她一走,費氏的臉啪嗒就落了下來,冷聲道:“讓郭管事和齊先生過來,玉慶,你去叫周管事帶着下人把中庭的東西都收拾到東院來!”

玉福知道郎君和夫人有事情商議,顯見得中午是不會歇息了,便泡了兩杯酽茶端了上來,悄聲退下。

費氏才厲聲道:“我告訴你!姓郭的!你要是敢把郭集也讓出去,我就跟你和離!”

郭臯道:“大中午的,你嚷嚷什麽?我不是沒說嗎?”

“你倒是想說!”費氏氣鼓鼓的道,“他們一家是清貴人,我告訴你,我也沒想着我一個商家婦人夠得上他們!但凡再有一次,一拍兩散拉倒!”

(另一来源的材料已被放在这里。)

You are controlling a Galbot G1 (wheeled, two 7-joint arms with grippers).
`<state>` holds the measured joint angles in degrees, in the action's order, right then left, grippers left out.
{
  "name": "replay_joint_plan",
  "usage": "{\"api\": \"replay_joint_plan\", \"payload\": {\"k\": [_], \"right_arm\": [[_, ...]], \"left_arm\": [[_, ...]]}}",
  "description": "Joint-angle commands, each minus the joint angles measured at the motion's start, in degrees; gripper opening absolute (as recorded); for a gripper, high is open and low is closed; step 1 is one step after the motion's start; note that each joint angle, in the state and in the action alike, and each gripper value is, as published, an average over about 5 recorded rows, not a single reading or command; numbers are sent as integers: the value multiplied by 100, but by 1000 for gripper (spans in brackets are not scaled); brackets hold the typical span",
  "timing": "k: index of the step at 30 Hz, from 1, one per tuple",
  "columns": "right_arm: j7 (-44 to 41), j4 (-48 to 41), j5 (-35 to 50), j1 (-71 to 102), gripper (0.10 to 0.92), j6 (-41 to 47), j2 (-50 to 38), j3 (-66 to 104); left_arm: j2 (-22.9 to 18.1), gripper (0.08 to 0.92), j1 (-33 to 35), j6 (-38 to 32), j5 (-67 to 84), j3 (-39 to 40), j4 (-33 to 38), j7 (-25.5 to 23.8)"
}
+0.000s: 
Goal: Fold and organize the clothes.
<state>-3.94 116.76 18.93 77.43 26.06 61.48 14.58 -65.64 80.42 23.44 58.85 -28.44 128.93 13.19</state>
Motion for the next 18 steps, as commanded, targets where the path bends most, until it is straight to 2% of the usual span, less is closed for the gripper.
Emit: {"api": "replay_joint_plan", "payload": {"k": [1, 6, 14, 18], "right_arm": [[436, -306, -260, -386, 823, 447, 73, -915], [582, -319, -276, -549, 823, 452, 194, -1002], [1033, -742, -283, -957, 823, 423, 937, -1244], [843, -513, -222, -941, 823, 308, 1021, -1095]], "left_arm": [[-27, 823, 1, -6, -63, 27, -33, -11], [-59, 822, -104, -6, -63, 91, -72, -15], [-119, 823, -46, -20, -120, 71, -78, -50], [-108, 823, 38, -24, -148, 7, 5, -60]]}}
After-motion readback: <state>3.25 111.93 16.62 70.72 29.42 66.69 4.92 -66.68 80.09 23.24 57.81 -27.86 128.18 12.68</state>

郭臯道:“既然你知道他們清貴,尤其是弟妹,以後少提咱們這邊的事。她是世家女子,咱們聚時珍剛起來的時候去和高門大戶打交道,你又不是沒見過,這樣的人向來高傲,便是跟咱們多說一句話,都好像折辱了她們似的。”

費氏也知道郭臯說的是實情,他們生意做得再大,無奈不是個高貴的行業。

“咱們從沒和二房一起住過,”郭臯雖然人看着粗,可心思卻細,将費氏的手拉了過來道,“他們在甘州獨大,咱們在江南也是自己個兒說了算。這麽冷不丁碰到一起,自然有不習慣的地方。你就拿她當妹妹看,容忍些吧。”

費氏掙了兩下沒掙開,又氣又笑,嘆了口氣靠在郭臯身上,道:“罷了,誰讓那是你弟弟呢?只是那李氏,我可不敢拿她當妹妹……”

說到這裏,她垂眸道,“我是有些難過,這麽多年我們做兄嫂的付出良多,沒求過他們回報什麽,甚至連見面次數也不多。可一來上京,弟妹便要給咱們下馬威。”

郭臯笑道:“你和那些番邦的女人談生意都不輸陣,誰能給你下馬威?剛才郭儀也找過我,說是替弟妹給你陪個不是,弟弟不是那忘恩負義的人,以後他若是官途暢通,咱們也有個倚仗。”